OTLP / OpenTelemetry¶
SenHub Agent can push metrics and logs natively over OTLP/gRPC to any OpenTelemetry receiver — an OTel collector, vmagent's OTLP endpoint, a direct VictoriaMetrics / VictoriaLogs ingest, Grafana Cloud OTLP, etc.
OTLP is a push path, complementary to the Prometheus pull endpoint. Both signals carry the same metric names, types, units, and attributes because both are produced by the same neutral OTel mapper internally — operators querying Prometheus today and switching to OTLP push tomorrow do not rewrite a single PromQL query.
Quick start¶
- Add an
otlpstorage block to your config:
storage:
- name: otlp
params:
endpoint: "otel-collector.internal:4317" # required
tls:
enabled: true
signals:
metrics:
enabled: true
interval: 30s
logs:
enabled: true
-
Restart the agent. The agent connects lazily — a missing collector does not block startup; failures appear as retried export attempts.
-
Verify the collector is receiving data:
# At the collector side
journalctl -u otel-collector -f
# or query VictoriaMetrics directly
curl -G http://vm:8428/api/v1/query \
--data-urlencode 'query=count by(__name__) ({service_name="senhub-agent"})'
Configuration¶
The full set of knobs (every key maps directly to an OTel SDK option):
storage:
- name: otlp
params:
# Required: gRPC endpoint of the receiver (no scheme prefix).

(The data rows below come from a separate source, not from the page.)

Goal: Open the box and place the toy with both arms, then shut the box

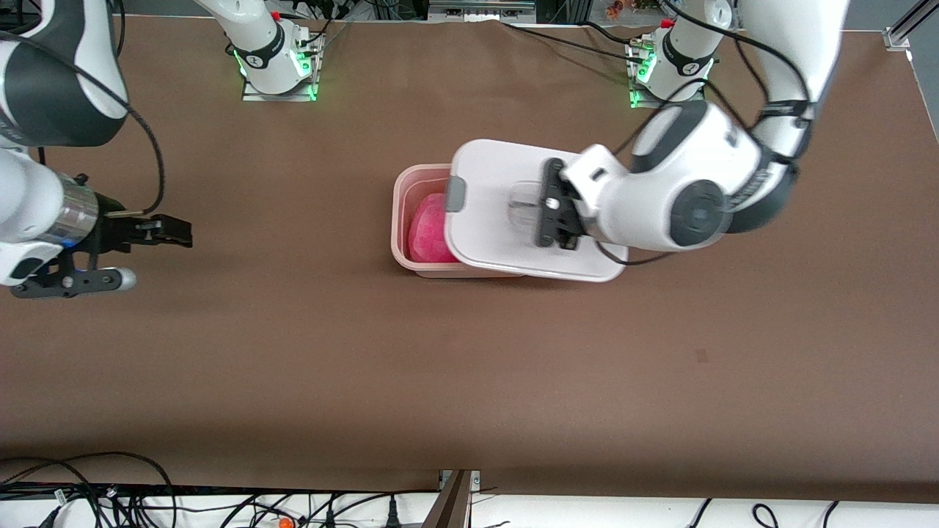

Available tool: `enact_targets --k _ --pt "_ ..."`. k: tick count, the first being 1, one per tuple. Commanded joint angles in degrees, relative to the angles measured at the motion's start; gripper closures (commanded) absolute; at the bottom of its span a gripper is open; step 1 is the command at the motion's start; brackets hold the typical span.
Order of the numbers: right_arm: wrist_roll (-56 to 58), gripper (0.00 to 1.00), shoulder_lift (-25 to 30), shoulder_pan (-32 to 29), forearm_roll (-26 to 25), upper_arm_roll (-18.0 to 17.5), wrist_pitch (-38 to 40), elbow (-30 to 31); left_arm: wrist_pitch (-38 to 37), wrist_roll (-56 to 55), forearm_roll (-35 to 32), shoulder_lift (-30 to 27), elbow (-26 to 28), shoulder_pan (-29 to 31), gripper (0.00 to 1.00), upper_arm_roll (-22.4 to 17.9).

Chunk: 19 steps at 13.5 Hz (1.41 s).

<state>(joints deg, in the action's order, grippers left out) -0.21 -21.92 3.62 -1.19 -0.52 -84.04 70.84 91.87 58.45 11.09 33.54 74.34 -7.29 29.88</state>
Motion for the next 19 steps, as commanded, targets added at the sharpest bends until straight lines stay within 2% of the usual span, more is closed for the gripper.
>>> enact_targets --k 1,4,9,16,19 --pt "-0.6 0.0 2.3 -2.1 0.8 1.6 1.2 0.3 3.1 -7.5 -3.1 1.7 -1.0 -6.1 1.0 -1.2" --pt "-0.3 0.0 7.8 -2.3 0.2 4.6 2.1 5.4 7.3 -11.5 -5.8 3.6 -0.7 -10.0 1.0 -1.2" --pt "1.2 0.0 14.8 -2.3 0.7 7.1 1.9 14.4 13.0 -14.3 -11.7 6.4 -0.2 -13.2 1.0 -1.2" --pt "1.4 0.0 18.4 -1.9 0.7 7.0 1.9 15.6 13.2 -14.6 -12.1 7.8 0.8 -13.0 1.0 -2.1" --pt "1.4 0.0 18.2 -1.8 0.3 7.0 1.5 15.6 13.2 -15.2 -12.1 7.8 0.8 -13.3 1.0 -2.1"
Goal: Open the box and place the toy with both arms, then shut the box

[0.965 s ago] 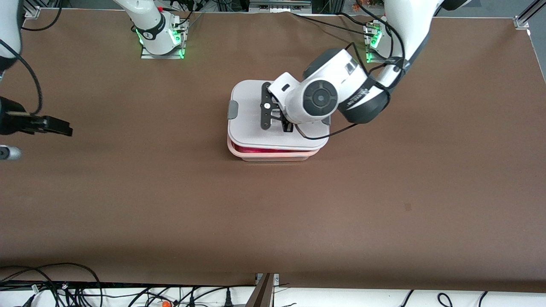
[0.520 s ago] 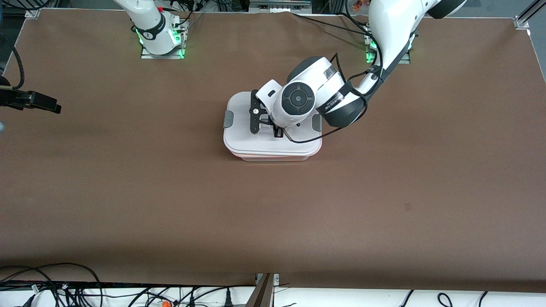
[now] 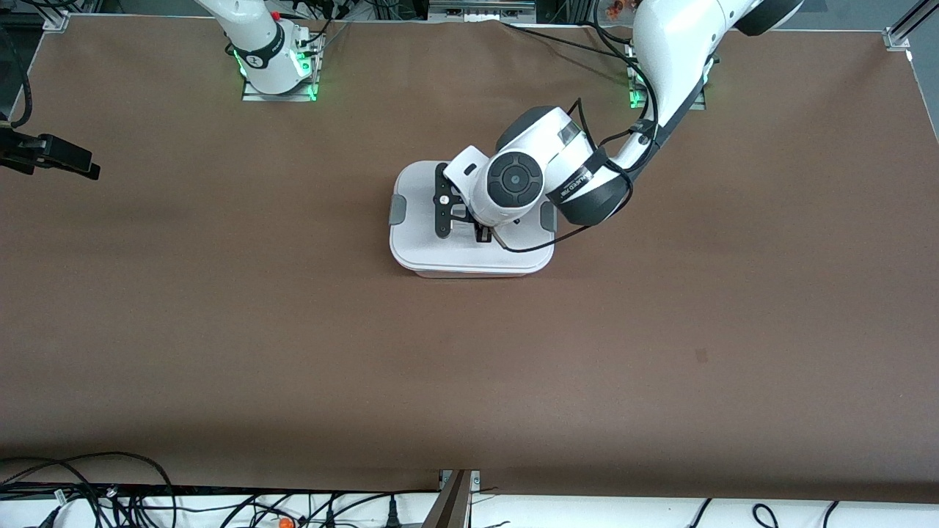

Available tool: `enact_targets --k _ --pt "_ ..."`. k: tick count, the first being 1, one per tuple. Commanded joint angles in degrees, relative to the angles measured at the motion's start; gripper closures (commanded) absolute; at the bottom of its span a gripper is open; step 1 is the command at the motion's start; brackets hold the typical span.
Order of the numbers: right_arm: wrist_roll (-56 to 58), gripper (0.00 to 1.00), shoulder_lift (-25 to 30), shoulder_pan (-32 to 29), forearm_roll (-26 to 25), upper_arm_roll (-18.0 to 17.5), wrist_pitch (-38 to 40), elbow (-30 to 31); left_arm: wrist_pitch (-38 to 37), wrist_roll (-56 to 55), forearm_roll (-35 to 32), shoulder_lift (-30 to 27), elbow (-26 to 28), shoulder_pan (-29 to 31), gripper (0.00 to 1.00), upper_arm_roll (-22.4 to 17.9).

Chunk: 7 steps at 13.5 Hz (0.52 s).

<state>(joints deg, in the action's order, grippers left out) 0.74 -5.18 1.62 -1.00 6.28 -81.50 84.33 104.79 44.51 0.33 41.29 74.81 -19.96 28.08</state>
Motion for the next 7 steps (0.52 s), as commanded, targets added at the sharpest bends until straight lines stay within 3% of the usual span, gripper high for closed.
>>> enact_targets --k 1,7 --pt "0.4 0.0 1.5 0.3 0.1 0.2 -0.9 2.2 0.3 -2.0 -1.3 0.1 0.7 -0.6 1.0 -0.3" --pt "2.7 0.0 0.1 0.4 0.2 0.1 -0.2 1.0 0.3 -4.4 -1.4 0.2 1.2 -1.5 1.0 -0.4"
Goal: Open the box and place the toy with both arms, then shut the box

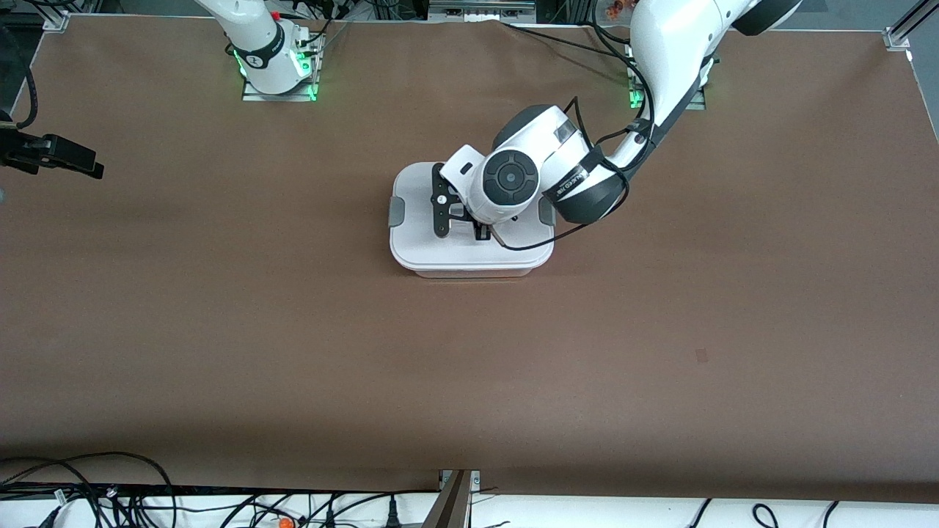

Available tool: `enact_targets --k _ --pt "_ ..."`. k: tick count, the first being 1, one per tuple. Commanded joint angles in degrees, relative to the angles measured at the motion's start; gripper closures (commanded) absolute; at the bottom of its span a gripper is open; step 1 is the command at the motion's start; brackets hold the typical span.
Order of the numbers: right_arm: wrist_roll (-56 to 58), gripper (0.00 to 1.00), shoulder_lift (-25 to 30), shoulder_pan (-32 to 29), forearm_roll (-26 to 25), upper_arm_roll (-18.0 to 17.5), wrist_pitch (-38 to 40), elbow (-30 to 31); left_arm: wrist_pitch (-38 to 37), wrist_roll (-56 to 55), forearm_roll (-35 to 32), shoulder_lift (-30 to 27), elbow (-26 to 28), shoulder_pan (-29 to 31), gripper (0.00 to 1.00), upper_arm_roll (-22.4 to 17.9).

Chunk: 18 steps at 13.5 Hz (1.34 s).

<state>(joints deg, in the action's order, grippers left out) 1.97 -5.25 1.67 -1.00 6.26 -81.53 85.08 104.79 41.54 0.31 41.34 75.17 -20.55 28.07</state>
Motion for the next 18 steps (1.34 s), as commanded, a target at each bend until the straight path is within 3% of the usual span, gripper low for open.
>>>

endpoint: "otel-collector.internal:4317"
# Optional headers (for example bearer auth at the gateway).
headers:
Authorization: "Bearer YOUR-INGEST-TOKEN"
X-Tenant-Id: "acme"
# TLS — defaults to enabled. Disable explicitly for plaintext
# localhost / lab environments.
tls:
enabled: true # default true
insecure_skip_verify: false # opt-in for self-signed certs in test
ca_file: /etc/ssl/private/otlp-ca.pem
cert_file: /etc/ssl/private/agent.pem # mTLS, optional
key_file: /etc/ssl/private/agent.key # required if cert_file set
compression: gzip # gzip | none — default gzip
timeout: 10s # per-export deadline
retry:
enabled: true
initial_interval: 5s
max_interval: 30s
max_elapsed_time: 1m
signals:
metrics:
enabled: true
interval: 30s # push cadence
temporality: cumulative # cumulative | delta — default cumulative
logs:
enabled: true
batch_size: 1000 # max records per gRPC export
batch_timeout: 5s # flush even if batch_size not reached
buffer_size: 10000 # bounded queue; drop-oldest beyond
# Resource attributes attached to every emitted batch. Defaults
# are derived from agent identity if omitted.
resource:
service.name: senhub-agent # default
service.instance.id: <agent-key prefix> # default: first 8 chars of agent.key
deployment.environment: prod
# Any additional keys are passed through as resource attributes.
k8s.cluster.name: edge-01
endpoint (required)¶
host:port of the OTLP/gRPC receiver. No scheme prefix (it's gRPC).
Default OTLP/gRPC port is 4317. There is intentionally no
default for this field — silently shipping data to localhost when
the operator forgets to set it would be a worse failure mode than
refusing to start.
tls¶
Default is enabled: true. For production push to a remote
collector you should always keep TLS enabled. The plaintext path is
provided only for localhost / lab tests where the gRPC traffic never
leaves the loopback interface.
mTLS is supported by setting both cert_file and key_file. Setting
only one is rejected at config validation.
signals.metrics and signals.logs¶
Each signal can be enabled/disabled independently. Disabling one stops the corresponding pipeline and keeps the gRPC connection idle.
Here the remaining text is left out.